[S. Plant biology-2]



                            Chaperone function of Arabidopsis NPR1




         Su Bin Bae¹˙#, Ho Byoung Chae¹, Seol Ki Paeng¹, Yong Hun Chi¹, Seong Dong Wi¹, Kieu Anh Thi Phan¹,
                                                    Sang Yeol Lee¹˙*


           ¹Division of Applied Life Sciences (BK21+) and PMBBRC, Gyeongsang National University, Jinju 52828, Korea




        Among the defense systems, the NPR1 playing a key role in a plant systemic acquired immune responses has been

        shown to have multiple functions. The molecular structure of NPR1 has two domains, BTB/POZ and ANK repeat,
        that are involved in protein–protein interactions. Despite the function of its SA-induced defense activity in nucleus,

        the biochemical property of its cytosolic oligomers has not been elucidated. Based on the results that the reversible
        structural change of redox proteins is a typical property of molecular chaperones, we investigated the biochemical

        characteristics of NPR1. From the study, the recombinant NPR1 functions as a protein chaperone to protect plants
        from heat stress through its structural switching by its oligomer form.

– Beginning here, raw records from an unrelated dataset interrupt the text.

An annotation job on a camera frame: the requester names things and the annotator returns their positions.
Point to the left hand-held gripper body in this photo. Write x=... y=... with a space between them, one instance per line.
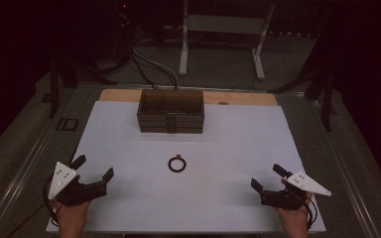
x=71 y=193

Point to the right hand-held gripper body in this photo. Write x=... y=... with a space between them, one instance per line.
x=286 y=198

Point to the dark translucent drawer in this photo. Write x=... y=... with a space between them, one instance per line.
x=152 y=130

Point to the dark translucent drawer box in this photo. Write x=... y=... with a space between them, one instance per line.
x=170 y=100

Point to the person's left hand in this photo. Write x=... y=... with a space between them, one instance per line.
x=72 y=216

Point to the person's right hand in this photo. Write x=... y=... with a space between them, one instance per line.
x=296 y=219

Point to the white table mat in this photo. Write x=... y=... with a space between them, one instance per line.
x=211 y=198

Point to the black stand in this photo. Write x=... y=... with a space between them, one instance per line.
x=53 y=89
x=326 y=102

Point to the white metal stand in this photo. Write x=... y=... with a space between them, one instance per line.
x=225 y=23

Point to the metal rail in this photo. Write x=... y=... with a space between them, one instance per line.
x=350 y=185
x=23 y=172

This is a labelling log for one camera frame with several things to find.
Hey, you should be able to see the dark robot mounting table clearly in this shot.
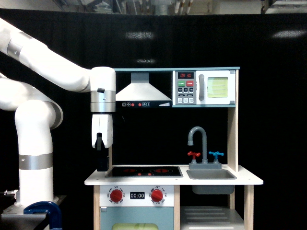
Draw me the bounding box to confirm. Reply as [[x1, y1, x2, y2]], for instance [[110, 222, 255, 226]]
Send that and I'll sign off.
[[0, 195, 67, 230]]

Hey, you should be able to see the black toy stovetop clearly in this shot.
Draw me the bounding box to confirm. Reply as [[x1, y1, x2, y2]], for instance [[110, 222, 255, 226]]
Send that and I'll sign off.
[[106, 166, 182, 178]]

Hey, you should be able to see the red oven knob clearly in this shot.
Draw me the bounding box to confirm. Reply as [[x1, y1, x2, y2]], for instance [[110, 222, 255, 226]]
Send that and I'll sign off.
[[110, 189, 123, 202], [151, 189, 163, 202]]

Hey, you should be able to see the grey lower shelf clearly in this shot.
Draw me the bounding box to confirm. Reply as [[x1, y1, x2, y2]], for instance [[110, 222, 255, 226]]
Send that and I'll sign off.
[[180, 206, 244, 230]]

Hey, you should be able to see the blue C-clamp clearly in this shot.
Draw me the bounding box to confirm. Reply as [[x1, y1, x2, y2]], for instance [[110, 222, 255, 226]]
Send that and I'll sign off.
[[24, 201, 62, 230]]

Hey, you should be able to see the right red oven knob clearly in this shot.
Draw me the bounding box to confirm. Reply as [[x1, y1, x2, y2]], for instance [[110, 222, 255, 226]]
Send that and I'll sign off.
[[151, 189, 163, 202]]

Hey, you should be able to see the toy microwave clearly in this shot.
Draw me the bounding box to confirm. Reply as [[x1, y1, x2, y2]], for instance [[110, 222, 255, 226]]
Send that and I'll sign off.
[[172, 69, 237, 107]]

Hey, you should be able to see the left red oven knob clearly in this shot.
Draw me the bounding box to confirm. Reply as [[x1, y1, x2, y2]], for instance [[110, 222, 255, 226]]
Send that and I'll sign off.
[[110, 189, 123, 202]]

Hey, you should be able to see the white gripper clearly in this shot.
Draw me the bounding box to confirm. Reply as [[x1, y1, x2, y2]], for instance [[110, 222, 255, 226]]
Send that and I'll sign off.
[[92, 114, 113, 171]]

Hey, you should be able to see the teal toy oven door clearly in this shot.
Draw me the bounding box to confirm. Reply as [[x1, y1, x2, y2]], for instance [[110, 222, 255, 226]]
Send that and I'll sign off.
[[100, 207, 174, 230]]

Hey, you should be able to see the black curtain backdrop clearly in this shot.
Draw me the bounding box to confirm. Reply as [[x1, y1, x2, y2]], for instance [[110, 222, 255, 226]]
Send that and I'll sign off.
[[0, 9, 307, 230]]

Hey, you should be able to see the grey range hood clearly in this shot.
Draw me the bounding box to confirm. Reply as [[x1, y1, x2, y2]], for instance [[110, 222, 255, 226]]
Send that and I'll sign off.
[[116, 72, 172, 109]]

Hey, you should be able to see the grey toy sink basin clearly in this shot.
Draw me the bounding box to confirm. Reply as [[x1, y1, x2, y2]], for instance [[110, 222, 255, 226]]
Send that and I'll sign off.
[[187, 169, 236, 195]]

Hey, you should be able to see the grey toy faucet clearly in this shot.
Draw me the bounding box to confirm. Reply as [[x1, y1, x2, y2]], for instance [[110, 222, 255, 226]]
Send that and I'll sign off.
[[188, 126, 222, 170]]

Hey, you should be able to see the wooden toy kitchen frame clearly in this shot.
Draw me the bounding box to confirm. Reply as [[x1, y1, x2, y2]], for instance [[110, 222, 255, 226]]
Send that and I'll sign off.
[[85, 67, 263, 230]]

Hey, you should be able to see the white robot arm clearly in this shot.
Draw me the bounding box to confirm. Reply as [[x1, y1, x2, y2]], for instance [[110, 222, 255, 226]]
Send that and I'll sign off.
[[0, 20, 116, 207]]

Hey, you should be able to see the blue faucet handle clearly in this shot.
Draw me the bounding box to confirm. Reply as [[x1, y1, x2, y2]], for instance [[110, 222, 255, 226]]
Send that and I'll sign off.
[[209, 151, 224, 164]]

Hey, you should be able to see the red faucet handle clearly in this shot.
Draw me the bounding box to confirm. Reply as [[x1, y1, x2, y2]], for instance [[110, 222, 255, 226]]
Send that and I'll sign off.
[[188, 151, 201, 164]]

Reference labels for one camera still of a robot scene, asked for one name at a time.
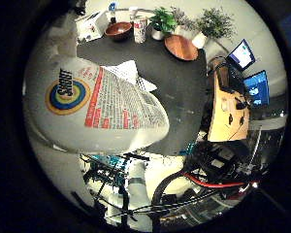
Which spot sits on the white spray bottle red trigger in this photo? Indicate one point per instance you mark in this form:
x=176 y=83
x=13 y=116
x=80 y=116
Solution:
x=97 y=106

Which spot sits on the blue capped bottle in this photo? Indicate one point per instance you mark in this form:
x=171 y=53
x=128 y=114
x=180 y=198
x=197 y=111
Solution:
x=112 y=12

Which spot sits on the white striped cloth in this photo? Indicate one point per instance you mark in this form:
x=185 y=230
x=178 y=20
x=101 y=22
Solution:
x=132 y=76

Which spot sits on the white cardboard box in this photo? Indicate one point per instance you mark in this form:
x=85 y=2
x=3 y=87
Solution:
x=92 y=27

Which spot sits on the brown wooden bowl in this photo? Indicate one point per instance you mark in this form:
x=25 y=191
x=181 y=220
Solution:
x=118 y=31

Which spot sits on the white red canister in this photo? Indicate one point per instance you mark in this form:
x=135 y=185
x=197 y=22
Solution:
x=140 y=29

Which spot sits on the green leafy potted plant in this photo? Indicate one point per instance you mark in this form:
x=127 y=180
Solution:
x=161 y=22

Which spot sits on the round wooden plate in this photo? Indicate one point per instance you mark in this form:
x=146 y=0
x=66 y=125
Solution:
x=181 y=48

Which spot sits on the lavender potted plant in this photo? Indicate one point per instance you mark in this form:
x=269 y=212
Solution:
x=182 y=21

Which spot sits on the bushy plant white pot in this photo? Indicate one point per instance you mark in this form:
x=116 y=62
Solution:
x=213 y=26

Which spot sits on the wooden desk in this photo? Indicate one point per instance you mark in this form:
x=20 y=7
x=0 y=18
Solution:
x=228 y=119

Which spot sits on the black computer mouse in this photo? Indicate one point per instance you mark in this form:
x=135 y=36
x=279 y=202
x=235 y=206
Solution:
x=231 y=119

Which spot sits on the computer monitor blue screen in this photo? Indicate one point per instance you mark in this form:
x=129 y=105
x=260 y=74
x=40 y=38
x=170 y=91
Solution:
x=258 y=88

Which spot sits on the black office chair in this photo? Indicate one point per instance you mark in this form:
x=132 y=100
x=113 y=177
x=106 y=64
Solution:
x=223 y=161

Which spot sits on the teal table frame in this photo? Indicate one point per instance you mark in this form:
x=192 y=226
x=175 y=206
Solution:
x=110 y=163

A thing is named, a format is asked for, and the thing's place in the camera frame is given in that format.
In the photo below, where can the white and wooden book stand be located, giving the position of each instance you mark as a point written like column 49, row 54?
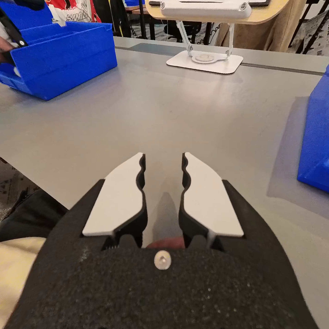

Under heat-induced condition, the NPR1

        protein prevents from aggregation of substrate. And the structural change was regulated upon the redox changes,
        such as DTT treatment dissociated its structure to monomer and reduced its chaperone activity, suggesting that the

        heat-induced chaperone activity of NPR1 is dependent on its redox status. In summary, the cytosolic NPR1 oligomer
        performs the important function of molecular chaperone to protect plants from heat stress that can be applied to

        the preparation of heat shock-tolerant useful crops.